'We're at war': 'Committee to Investigate Russia' weaponizes Morgan Freeman in anti-Moscow hysteria
The major player in the campaign is actor-director Rob Reiner, who joined up with The Atlantic's senior editor David Frum – a former adviser to George W. Bush – and former national intelligence director James Clapper, among others, to launch the non-profit 'Committee to Investigate Russia' (CIR).
This is the same James Clapper who said there was no evidence of Russian interference in the election, though he later changed his story.
“To understand the gravity of Russia’s invasion of our democracy, today we launch Committee to Investigate Russia,” Reiner wrote in a Tuesday tweet, linking to the organization's website.
Hollywood's Morgan Freeman also jumped on board, making a two-minute video for the CIR in which the actor blatantly accuses Moscow of interfering in the election.
"We have been attacked," Freeman says at the beginning of the video, adding that "we are at war."
He goes on to suggest a "script" in which "a former KGB spy, angry at the collapse of his motherland, plots a course for revenge," referring to Russian President Vladimir Putin.
"Taking advantage of the chaos, he works his way up through the ranks of a post-Soviet Russia, and becomes president."
Freeman accuses Putin of establishing an "authoritarian regime" and setting his sights on his "sworn enemy" - the United States.
The actor then accuses Putin of using cyber warfare to "attack democracies around the world."

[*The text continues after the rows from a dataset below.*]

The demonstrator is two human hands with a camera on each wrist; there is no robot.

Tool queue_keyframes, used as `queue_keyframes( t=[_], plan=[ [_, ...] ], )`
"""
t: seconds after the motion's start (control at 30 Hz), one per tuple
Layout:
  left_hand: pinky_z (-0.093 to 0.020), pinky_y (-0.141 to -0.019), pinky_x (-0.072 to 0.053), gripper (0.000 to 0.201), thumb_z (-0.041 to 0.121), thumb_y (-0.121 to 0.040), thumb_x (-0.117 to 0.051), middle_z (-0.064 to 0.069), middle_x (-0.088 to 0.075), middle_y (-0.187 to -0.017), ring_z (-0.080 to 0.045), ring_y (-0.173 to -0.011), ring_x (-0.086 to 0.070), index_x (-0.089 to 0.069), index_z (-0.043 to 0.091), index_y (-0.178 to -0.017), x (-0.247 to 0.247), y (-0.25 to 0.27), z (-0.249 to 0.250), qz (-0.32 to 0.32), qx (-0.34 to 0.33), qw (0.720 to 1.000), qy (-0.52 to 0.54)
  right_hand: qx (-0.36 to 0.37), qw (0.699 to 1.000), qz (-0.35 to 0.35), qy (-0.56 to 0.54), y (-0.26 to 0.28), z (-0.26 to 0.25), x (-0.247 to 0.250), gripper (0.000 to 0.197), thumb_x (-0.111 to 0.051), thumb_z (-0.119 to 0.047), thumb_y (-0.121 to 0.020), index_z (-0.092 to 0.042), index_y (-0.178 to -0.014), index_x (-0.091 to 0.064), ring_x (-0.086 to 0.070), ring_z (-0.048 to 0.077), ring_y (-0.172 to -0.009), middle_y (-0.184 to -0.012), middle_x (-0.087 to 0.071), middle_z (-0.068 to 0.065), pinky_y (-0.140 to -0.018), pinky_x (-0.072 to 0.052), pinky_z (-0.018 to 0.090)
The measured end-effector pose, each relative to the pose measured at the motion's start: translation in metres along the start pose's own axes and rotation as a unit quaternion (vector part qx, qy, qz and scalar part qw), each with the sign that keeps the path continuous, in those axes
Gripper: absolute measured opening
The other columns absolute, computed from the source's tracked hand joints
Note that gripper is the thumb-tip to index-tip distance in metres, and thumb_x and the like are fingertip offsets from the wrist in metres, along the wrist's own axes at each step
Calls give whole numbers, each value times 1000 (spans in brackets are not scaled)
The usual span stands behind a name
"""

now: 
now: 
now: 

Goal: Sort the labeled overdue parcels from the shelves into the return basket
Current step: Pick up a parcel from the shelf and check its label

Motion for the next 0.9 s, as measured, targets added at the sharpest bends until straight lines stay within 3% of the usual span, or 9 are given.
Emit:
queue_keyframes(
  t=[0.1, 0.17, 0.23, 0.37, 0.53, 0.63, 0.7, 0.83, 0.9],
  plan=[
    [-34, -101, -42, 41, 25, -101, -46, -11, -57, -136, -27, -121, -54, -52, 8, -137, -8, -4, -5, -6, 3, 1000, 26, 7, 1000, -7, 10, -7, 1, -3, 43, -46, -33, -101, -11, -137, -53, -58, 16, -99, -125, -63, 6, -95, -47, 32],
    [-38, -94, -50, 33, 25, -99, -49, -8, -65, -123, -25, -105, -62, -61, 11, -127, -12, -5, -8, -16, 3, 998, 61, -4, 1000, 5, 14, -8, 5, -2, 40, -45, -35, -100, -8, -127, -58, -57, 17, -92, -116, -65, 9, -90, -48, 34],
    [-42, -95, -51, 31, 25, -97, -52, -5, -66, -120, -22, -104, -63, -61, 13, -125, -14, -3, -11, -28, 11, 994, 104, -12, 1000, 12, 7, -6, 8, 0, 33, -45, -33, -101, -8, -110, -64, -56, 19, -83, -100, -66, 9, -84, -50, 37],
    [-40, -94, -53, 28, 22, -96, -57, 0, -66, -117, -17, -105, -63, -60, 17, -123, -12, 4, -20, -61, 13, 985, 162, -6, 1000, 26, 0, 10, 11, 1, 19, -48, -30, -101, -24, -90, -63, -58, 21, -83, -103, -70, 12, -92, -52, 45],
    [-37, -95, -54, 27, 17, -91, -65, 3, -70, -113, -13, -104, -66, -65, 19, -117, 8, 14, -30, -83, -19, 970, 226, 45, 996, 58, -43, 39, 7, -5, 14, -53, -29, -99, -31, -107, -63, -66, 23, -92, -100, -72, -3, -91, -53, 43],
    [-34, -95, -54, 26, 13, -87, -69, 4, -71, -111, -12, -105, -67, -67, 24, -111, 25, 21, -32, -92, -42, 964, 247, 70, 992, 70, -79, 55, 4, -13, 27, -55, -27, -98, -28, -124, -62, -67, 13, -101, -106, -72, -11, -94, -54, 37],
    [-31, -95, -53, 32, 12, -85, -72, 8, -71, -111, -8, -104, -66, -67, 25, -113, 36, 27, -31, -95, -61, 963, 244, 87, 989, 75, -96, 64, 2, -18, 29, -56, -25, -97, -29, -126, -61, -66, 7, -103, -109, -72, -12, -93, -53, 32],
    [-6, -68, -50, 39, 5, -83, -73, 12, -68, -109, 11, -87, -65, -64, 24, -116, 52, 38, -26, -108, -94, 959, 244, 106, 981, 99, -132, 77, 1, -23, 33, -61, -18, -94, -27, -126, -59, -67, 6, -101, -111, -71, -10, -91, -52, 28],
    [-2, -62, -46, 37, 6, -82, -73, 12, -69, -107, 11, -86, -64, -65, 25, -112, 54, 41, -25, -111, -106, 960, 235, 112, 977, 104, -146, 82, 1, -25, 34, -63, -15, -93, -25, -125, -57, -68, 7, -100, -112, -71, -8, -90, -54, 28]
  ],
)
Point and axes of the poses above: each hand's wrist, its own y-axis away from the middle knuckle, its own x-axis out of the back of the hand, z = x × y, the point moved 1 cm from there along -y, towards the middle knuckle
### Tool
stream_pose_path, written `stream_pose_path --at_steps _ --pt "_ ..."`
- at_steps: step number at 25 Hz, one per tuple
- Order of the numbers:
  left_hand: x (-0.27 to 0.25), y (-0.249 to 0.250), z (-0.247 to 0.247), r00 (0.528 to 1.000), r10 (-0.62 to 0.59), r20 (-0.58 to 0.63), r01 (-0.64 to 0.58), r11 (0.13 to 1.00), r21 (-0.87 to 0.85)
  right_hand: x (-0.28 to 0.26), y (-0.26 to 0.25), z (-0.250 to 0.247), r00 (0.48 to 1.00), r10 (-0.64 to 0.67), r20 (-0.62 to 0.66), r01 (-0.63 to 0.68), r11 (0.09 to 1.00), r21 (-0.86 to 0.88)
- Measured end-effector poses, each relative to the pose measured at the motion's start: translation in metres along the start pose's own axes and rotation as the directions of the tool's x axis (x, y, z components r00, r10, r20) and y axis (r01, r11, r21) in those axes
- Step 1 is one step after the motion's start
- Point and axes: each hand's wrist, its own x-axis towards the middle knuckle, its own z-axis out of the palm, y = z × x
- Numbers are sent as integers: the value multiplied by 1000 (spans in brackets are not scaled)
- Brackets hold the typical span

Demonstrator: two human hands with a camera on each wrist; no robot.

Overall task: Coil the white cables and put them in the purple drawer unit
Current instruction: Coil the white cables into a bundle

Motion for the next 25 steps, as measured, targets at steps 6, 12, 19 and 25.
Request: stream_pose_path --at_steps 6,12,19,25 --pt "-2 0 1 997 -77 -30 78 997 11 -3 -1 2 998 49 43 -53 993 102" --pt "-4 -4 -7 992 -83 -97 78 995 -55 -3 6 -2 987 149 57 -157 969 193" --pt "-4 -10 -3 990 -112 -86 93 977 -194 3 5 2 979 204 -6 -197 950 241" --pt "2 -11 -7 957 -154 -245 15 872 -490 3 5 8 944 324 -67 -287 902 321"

In particular, Freeman says Putin used social media to "spread propaganda and false information" and convince people in democratic societies to "distrust their media, their political processes, even their neighbors."
He then calls on US President Donald Trump to speak directly to the American people and "tell us the truth," which, according to Freeman, is that the US "came under attack by the Russian government."
Freeman urges Trump to call on Congress and the intelligence community to "use every resource available to conduct a thorough investigation."
The video ends with an invitation for the viewer to "join the fight" alongside the Committee to Investigate Russia, which defines itself as a "nonprofit, non-partisan resource provided to help Americans recognize and understand the gravity of Russia's continuing attacks on our democracy."
Such accusations are incredibly bold, considering zero evidence has emerged for Russia having meddled in the US election in any way.
Moscow has repeatedly denied interfering in the election campaign. In an interview with filmmaker Oliver Stone in June, Putin instead accused the US of meddling in Russia's most recent presidential elections in 2012, by campaigning on the side of the Russian opposition.
Trump has also called accusations of collusion between his administration and Russia "fake news," noting that "[James] Clapper and others stated that there is no evidence."
Even Google said earlier this month that it had failed to unearth any facts that would implicate Moscow in exploiting its advertising tools to manipulate the US election, despite a Facebook release which claimed it had found dozens of Russia-linked fake pages promoting divisive US-related issues.
Meanwhile, Reiner and Freeman are far from the only celebrities to jump on the anti-Russia bandwagon.
Stephen Colbert, host of the 69th Annual Primetime Emmy Awards, posted a video hours before the ceremony on Sunday, in which he "talked to the only [Emmy] voters who matter: Russians."
In the clearly-scripted video, Russians say the show 'The Americans' should win an Emmy, despite not being nominated, as it's a show about Russian spies.
Outspoken actor George Takei, best known for his role in 'Star Trek,' took to Twitter last week to accuse Trump of lying while running for president about having no ties with Russia.
"Trump the candidate said he had zero Russia ties, even while secretly negotiating for Trump Tower in Moscow. Piece it together. I'll wait," he wrote.